§ What is required: From the line containing "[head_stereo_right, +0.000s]" down to the line containing "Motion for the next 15" in the records below, reproduce every line exactly, ends included, and omit all others.

:: Supplied material ::

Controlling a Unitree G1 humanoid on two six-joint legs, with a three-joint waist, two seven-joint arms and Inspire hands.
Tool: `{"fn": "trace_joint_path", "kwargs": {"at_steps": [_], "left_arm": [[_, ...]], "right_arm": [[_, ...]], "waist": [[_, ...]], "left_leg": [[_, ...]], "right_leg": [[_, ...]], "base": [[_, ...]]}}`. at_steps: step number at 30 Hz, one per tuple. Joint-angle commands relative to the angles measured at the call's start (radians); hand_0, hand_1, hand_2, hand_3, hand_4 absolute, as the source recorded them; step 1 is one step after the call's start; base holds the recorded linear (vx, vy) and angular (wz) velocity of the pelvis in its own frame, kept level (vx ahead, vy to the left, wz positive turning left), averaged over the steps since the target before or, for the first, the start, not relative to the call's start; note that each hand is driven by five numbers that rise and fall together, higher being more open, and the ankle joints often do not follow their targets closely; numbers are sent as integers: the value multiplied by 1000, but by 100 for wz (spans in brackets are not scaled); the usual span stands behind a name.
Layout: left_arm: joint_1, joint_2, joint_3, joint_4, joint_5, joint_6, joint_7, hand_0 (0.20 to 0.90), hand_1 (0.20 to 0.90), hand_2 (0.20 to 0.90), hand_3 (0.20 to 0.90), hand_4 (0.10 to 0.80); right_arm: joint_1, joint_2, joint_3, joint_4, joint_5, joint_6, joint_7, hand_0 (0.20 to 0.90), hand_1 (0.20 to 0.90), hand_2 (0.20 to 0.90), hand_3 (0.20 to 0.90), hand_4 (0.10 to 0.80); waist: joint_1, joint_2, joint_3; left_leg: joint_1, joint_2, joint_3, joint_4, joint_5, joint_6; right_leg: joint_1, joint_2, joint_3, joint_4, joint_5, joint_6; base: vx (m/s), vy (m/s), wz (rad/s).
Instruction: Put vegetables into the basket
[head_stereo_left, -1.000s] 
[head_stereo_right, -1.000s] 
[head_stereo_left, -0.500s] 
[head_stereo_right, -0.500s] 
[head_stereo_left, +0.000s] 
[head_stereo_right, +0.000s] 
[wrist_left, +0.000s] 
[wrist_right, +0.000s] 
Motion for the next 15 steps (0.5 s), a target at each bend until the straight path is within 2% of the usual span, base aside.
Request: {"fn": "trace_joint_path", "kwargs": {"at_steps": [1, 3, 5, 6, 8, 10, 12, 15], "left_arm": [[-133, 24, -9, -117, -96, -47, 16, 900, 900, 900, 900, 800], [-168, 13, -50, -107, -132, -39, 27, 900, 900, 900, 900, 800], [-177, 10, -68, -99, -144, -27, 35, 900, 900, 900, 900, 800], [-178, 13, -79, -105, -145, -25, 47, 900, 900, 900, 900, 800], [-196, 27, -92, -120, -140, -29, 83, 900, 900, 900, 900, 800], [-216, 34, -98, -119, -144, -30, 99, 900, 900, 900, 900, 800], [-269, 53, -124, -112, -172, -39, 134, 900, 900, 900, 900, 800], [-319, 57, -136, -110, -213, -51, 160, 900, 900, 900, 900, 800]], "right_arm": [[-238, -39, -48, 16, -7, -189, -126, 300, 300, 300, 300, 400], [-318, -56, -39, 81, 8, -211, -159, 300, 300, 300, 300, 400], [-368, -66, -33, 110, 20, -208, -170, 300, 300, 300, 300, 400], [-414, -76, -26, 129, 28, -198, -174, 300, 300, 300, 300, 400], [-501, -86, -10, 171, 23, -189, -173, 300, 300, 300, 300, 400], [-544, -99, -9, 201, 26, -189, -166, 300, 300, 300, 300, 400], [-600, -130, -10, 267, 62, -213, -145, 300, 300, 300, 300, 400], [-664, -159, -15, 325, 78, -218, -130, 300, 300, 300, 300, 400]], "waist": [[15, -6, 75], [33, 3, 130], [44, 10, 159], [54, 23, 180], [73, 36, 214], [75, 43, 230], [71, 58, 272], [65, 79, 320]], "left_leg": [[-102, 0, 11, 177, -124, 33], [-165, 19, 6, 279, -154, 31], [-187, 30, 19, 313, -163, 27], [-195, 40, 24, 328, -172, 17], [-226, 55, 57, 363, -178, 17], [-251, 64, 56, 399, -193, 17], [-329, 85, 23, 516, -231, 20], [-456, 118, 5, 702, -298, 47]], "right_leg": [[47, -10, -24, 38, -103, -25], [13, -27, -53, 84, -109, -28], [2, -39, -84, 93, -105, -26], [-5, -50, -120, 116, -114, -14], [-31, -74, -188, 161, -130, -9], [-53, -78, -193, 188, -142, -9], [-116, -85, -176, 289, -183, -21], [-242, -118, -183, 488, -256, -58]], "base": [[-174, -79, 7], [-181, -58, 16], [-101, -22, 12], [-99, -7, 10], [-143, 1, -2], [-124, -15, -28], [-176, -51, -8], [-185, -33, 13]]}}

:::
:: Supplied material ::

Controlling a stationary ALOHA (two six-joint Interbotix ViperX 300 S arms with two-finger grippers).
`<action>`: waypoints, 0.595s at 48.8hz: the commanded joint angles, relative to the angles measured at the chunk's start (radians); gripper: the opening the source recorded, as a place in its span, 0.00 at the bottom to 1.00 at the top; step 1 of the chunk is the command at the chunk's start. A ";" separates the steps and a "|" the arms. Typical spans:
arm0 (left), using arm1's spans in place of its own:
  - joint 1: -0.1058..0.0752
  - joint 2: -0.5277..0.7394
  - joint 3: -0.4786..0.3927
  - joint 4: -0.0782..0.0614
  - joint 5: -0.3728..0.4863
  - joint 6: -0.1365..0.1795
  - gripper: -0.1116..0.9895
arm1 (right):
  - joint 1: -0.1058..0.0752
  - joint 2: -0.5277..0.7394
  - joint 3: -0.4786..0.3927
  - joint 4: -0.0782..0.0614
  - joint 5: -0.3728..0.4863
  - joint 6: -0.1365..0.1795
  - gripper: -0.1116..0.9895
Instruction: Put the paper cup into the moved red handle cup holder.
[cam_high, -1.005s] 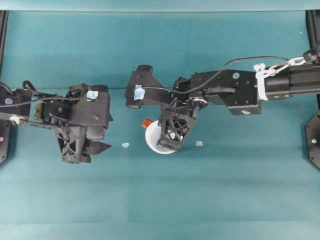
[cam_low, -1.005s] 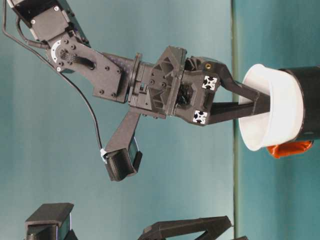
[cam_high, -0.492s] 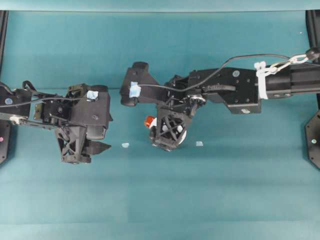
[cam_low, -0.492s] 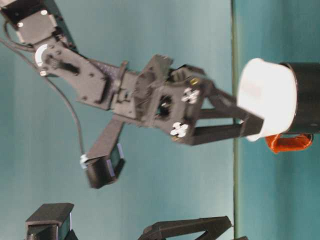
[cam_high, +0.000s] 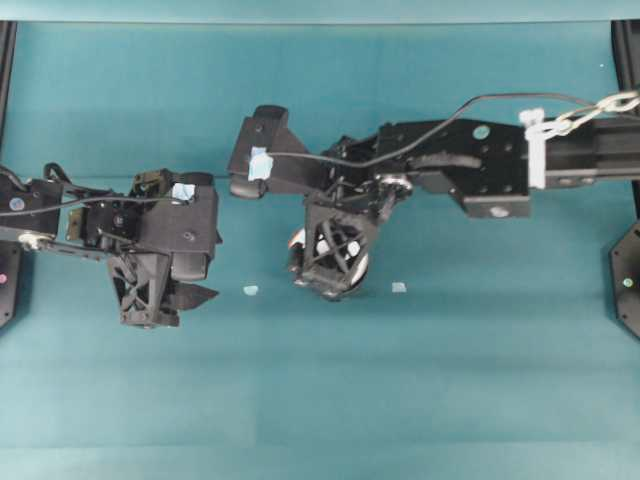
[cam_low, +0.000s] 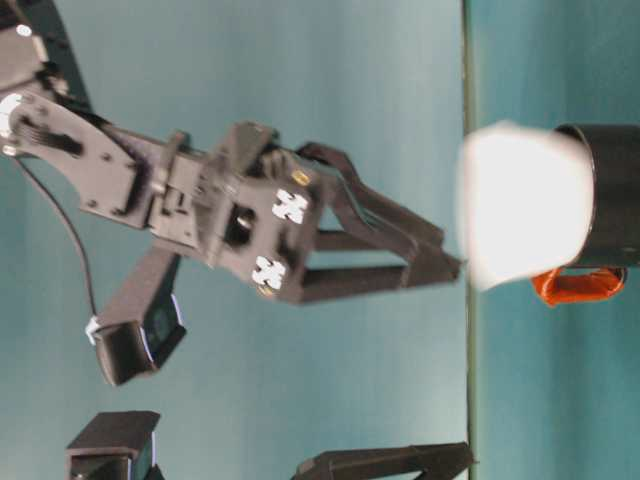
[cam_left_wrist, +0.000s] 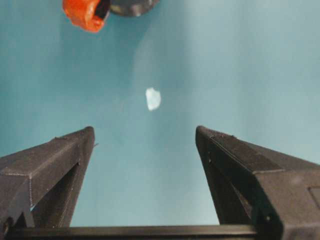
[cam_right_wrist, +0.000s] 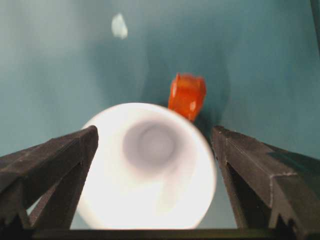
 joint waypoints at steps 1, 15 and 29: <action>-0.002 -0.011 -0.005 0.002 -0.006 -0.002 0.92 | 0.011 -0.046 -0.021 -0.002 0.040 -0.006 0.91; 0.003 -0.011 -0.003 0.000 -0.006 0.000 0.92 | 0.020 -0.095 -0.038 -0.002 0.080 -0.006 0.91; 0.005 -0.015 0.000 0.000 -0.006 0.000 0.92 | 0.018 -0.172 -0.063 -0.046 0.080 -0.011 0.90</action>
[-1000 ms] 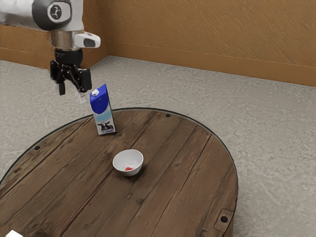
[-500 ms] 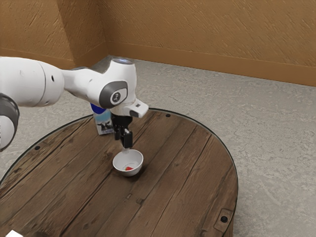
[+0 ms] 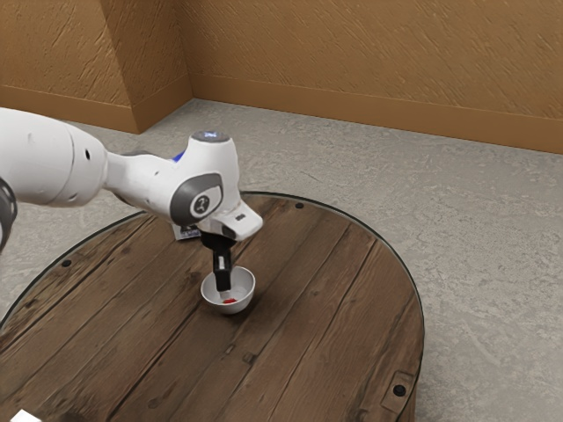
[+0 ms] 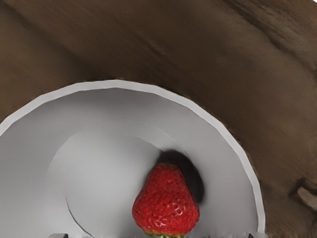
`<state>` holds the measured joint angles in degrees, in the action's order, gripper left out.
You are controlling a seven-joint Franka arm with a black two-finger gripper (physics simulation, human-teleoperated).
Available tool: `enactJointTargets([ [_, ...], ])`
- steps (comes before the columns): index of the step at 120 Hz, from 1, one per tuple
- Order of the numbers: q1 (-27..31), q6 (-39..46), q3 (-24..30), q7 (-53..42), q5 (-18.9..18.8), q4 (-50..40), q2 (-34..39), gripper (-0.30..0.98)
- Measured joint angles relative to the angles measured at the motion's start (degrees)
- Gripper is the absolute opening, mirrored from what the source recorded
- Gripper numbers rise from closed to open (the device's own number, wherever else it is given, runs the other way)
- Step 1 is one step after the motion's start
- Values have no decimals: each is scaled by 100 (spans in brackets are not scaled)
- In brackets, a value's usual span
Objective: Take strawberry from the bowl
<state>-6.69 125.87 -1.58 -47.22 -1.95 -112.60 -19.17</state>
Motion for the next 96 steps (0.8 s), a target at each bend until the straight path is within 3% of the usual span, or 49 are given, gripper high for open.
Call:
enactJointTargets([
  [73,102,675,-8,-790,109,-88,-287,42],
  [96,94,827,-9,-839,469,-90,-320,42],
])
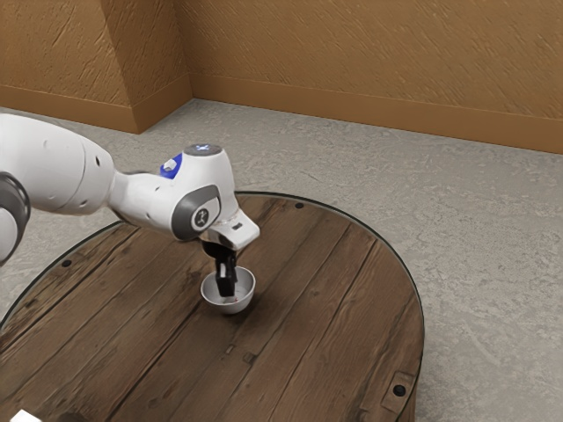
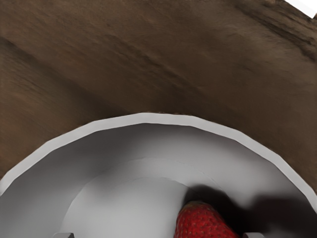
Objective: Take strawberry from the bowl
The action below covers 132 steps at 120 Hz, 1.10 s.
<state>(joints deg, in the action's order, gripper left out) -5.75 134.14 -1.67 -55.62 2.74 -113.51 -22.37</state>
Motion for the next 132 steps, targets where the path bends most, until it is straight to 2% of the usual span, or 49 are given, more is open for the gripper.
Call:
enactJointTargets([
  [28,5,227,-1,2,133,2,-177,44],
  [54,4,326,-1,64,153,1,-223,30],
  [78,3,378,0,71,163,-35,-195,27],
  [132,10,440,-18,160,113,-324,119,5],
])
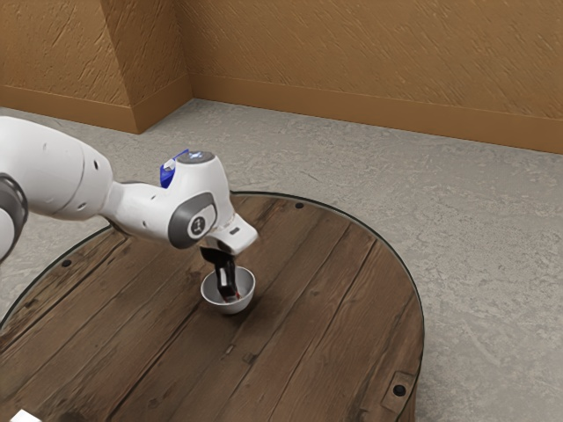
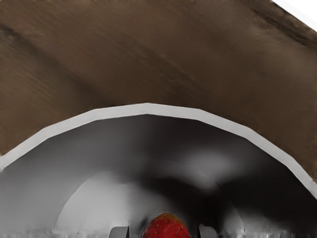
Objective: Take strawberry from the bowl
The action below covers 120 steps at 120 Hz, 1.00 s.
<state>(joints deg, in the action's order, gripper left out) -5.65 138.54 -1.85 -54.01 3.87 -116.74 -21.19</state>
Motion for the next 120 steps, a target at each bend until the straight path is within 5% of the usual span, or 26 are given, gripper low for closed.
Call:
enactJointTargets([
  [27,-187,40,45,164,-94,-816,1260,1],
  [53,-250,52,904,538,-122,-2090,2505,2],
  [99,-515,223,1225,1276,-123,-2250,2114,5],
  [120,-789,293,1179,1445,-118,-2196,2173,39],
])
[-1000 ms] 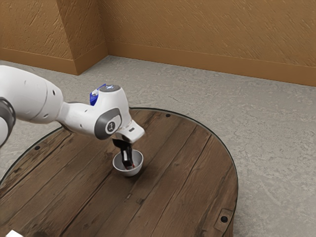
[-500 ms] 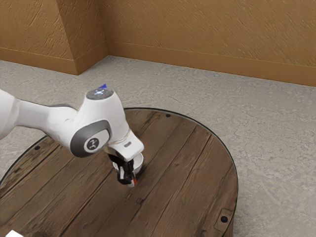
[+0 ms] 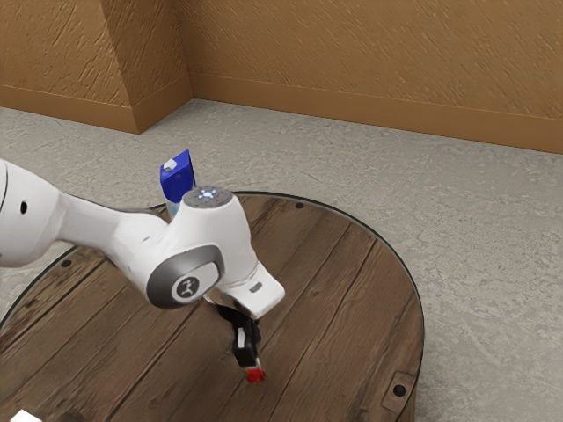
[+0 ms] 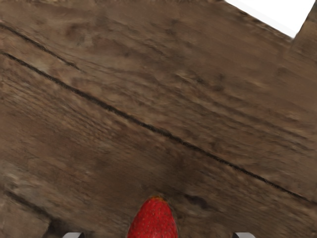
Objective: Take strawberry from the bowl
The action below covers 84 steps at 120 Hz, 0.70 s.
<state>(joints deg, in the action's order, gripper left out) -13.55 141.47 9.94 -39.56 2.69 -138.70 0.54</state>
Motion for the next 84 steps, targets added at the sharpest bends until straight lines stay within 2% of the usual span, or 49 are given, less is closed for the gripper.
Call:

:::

§ Result:
[head_stereo_right, +0.000s] 
[wrist_left, +0.000s] 
[wrist_right, +0.000s] 
Motion for the next 15 steps (0.5 s), a target at each bend until the straight path is within 2% of the usual span, base aside.

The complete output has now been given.